Mary Obering, Works from 1972 – 2003 (Installation View), via Bortolami
This month at Bortolami Gallery, the work of artist Mary Obering takes center stage. Surveying Obering’s prolific output from 1972 to 2003, the exhibition focuses on the artist’s singular approach to Minimalism and geometric abstraction, spanning both floors of the gallery, with the Upstairs dedicated to artworks from the 1970s, a nod to the artist’s SoHo studio in which she took residency in 1971.
Mary Obering, Works from 1972 – 2003 (Installation View), via Bortolami
Obering began exploring minimalism in the early 1970’s, researching how the push beyond internal pictorial space could provide new prompts towards her own painterly language. Here, works from her Drop Series see cut strips of canvas tacked with finishing nails to the top edge of stretched monochrome canvases, their layering suggesting portals or entryways into landscapes of the artist’s own imagining. Applied in fluttering brushstrokes, the balanced palette of Through Snowy Mountains at Dawn (1973) reveals the artist’s fascination with Eastern art and philosophy, in particular Tang Dynasty poetry. Her Window Series, from this same typology, draw on a similar linkage between painting and architectural arrangements.

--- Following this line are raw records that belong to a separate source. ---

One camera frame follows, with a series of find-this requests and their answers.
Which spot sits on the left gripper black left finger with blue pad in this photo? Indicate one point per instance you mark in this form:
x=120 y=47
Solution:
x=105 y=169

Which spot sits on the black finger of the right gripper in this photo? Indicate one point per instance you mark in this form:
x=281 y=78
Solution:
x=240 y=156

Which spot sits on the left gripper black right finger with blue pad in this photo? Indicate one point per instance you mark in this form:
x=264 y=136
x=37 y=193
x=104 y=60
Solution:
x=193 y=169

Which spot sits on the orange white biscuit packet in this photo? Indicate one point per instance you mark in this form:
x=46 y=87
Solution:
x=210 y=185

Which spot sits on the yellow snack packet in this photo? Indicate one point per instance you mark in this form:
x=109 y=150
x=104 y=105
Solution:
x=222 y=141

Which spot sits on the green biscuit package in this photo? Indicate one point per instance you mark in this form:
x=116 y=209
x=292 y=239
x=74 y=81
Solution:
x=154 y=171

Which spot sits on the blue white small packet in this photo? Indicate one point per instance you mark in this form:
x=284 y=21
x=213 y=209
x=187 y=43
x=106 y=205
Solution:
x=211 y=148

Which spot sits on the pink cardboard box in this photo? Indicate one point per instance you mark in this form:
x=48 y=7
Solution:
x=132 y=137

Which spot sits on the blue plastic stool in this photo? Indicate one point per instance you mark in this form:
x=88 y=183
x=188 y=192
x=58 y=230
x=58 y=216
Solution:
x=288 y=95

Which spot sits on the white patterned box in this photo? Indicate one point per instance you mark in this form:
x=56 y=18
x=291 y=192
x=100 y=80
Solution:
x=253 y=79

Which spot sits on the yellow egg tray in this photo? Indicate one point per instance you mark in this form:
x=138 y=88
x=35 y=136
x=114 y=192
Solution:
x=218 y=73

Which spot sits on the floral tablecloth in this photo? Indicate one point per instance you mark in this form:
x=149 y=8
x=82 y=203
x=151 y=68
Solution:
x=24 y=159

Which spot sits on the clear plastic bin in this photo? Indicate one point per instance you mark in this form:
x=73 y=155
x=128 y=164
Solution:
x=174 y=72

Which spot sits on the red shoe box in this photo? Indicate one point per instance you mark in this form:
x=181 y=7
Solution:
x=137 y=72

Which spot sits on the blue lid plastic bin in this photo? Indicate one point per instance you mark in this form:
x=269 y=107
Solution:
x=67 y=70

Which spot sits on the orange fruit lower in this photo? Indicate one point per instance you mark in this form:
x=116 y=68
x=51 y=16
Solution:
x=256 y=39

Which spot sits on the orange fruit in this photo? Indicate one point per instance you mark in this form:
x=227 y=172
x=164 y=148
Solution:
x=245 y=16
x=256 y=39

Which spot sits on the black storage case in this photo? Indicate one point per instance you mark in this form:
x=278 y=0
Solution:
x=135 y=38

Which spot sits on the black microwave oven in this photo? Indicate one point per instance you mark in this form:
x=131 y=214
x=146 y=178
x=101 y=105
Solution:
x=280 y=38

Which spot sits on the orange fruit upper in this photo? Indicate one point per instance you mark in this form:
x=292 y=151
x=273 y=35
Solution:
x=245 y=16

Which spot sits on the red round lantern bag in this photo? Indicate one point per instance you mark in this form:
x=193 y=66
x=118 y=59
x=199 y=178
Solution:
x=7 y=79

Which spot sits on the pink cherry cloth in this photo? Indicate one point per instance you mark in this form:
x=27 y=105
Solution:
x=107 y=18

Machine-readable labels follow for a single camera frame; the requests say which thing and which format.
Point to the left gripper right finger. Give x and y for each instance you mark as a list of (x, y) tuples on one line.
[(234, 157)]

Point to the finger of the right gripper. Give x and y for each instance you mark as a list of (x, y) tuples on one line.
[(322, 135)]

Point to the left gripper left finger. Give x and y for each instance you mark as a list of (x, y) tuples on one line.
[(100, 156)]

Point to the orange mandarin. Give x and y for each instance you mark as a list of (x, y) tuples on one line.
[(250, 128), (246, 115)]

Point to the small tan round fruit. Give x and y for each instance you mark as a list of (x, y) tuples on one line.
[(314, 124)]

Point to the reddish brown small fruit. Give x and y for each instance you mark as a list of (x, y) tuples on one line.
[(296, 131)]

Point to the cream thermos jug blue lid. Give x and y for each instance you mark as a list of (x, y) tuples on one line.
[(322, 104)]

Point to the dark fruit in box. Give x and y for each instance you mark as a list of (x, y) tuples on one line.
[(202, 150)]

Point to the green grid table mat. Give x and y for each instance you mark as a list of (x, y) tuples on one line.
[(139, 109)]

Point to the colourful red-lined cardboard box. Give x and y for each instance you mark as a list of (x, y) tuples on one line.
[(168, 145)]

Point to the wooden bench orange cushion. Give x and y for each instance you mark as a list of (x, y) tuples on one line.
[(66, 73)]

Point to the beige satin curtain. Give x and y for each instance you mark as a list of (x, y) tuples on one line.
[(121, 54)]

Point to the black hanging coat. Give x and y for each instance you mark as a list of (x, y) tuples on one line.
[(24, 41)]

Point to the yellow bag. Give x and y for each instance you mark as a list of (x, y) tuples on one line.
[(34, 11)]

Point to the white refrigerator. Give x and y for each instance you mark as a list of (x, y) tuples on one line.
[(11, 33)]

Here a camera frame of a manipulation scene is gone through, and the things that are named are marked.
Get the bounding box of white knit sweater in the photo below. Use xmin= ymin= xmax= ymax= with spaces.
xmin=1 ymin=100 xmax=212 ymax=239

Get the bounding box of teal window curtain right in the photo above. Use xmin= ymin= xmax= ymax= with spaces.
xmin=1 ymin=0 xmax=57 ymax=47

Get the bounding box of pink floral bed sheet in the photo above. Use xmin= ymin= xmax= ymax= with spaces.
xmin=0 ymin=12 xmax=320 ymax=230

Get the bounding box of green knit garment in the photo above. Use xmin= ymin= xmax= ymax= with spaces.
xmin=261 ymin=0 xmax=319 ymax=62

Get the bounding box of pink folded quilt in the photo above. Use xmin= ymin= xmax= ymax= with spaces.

Mary Obering, Works from 1972 – 2003 (Installation View), via Bortolami
The show also presents a series of Masonite panels from the same era, showcasing her continued involvement with materials of construction and architecture while using them towards more poetic ends. The Arch Series elaborates on the Renaissance invention of painting as a window onto the world. In Dream Plane (1975), for instance, titanium white and a vibrant blue splice two equal curved panels, revealing a horizon line in this simple act, and a tension between what the artist thought of as pure abstraction and the compositional elements of landscape.
Mary Obering, Works from 1972 – 2003 (Installation View), via Bortolami
Also on view, Obering ‘s later work is represented in a series of jewel-like multi-panel works, Sail On (For Hyde) (1998), Story (1999), and KCB, BKC, CBK (2003), a series of rhythmic, undulating works that use oscillation and repetition of cascading shapes and tonal shifts across the works’ surfaces to create hypnotic, immersive visual effects. An earlier suggestion to push beyond the painting plane is re-visited through the activation of the spaces between the lushly painted panels: the walls themselves. Within the Hanging Series, tempera wraps around the edges and tops of object-like panels, calling to mind Obering’s 1970s invention of draped paintings.
Mary Obering, Works from 1972 – 2003 (Installation View), via Bortolami
Using these varied spatial and material investigations, Obering’s work on view showcases an artist moving across, and returning to familiar forms, each time bringing new ideas and new iterations to her practice. The show closes February 26th.